• ACTION ITEM: Down to the last line, reproduce the data that follows, but skip the pictures.
########
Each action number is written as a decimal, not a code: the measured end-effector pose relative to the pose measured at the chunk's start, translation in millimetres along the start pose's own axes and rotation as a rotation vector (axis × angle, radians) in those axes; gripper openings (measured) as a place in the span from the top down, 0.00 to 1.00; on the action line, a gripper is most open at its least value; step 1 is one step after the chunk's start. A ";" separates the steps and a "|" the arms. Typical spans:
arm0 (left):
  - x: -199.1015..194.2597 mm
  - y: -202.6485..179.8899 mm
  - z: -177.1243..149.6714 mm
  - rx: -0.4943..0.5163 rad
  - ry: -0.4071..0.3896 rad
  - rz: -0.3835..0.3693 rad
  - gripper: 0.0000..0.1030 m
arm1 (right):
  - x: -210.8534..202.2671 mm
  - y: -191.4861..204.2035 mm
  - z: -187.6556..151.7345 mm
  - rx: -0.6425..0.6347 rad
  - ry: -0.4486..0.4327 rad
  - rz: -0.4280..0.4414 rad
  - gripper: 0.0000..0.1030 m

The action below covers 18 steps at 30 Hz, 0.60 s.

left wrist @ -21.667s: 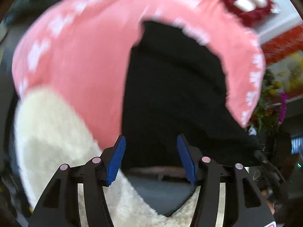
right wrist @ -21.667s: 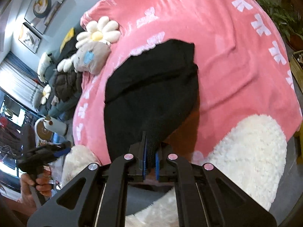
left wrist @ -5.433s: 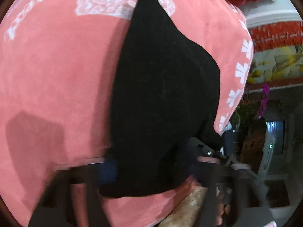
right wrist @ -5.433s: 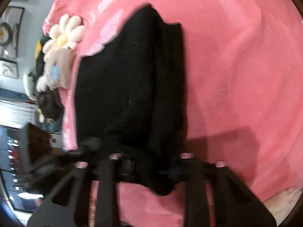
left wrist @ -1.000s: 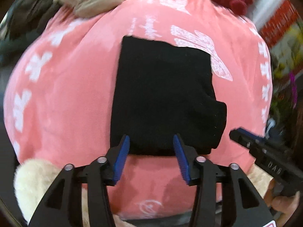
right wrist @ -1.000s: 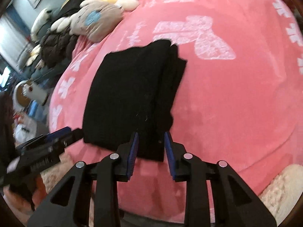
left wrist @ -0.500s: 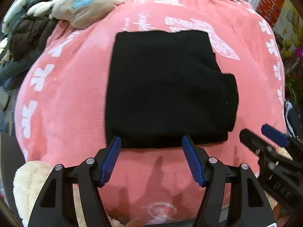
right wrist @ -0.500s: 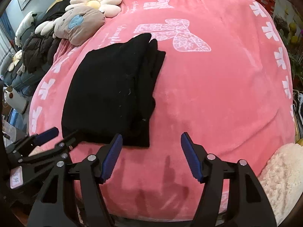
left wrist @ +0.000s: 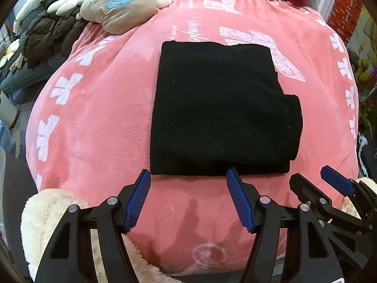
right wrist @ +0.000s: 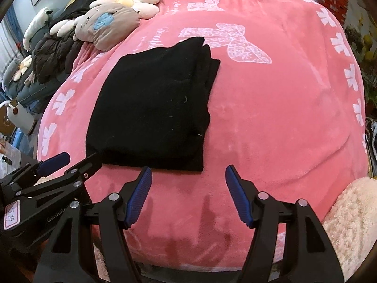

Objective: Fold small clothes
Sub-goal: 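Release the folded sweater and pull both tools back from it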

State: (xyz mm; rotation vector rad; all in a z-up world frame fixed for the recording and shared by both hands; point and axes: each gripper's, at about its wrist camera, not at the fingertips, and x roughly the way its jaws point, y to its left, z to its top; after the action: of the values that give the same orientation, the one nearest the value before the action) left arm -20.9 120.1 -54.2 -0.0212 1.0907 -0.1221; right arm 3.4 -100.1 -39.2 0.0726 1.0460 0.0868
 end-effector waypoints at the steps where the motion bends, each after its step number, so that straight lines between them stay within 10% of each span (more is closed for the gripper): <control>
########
• WRITTEN RESPONSE:
Each action number is written as a decimal, not a code: the measured end-effector pose relative to the pose measured at the chunk's start, translation in millimetres along the start pose's own axes and rotation as a rotation vector (axis × angle, radians) in those axes; gripper openings (measured) as a place in the span from the top down, 0.00 to 1.00; on the action line, a gripper is most open at its least value; step 1 is one step after the chunk's start. A ";" separates the steps and a "|" the arms. Typical spans:
arm0 (left):
  - x: -199.1015..194.2597 mm
  - y: -202.6485..179.8899 mm
  - z: -177.1243..149.6714 mm
  - rx: -0.4943..0.5163 rad
  - ry: -0.4071..0.3896 rad
  - rz: -0.3835..0.3693 rad
  - gripper: 0.0000..0.1030 m
arm1 (right):
  - x: -210.8534..202.2671 mm
  - y: -191.4861..204.2035 mm
  - z: -187.6556..151.7345 mm
  - rx: -0.6425..0.6347 rad
  - ry: -0.4486..0.4327 rad
  - rz: -0.4280..0.4414 rad
  - gripper: 0.0000..0.1030 m

The action below covers 18 steps at 30 Hz, 0.60 s.

left wrist @ -21.667s: 
right wrist @ -21.667s: 
left wrist @ -5.433s: 
right wrist @ -5.433s: 
left wrist @ -1.000s: 
right wrist @ -1.000s: 
left wrist @ -0.500s: 
right wrist @ -0.500s: 
left wrist @ +0.000s: 
right wrist @ +0.000s: 

Objective: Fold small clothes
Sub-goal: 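Release the folded sweater and pull both tools back from it
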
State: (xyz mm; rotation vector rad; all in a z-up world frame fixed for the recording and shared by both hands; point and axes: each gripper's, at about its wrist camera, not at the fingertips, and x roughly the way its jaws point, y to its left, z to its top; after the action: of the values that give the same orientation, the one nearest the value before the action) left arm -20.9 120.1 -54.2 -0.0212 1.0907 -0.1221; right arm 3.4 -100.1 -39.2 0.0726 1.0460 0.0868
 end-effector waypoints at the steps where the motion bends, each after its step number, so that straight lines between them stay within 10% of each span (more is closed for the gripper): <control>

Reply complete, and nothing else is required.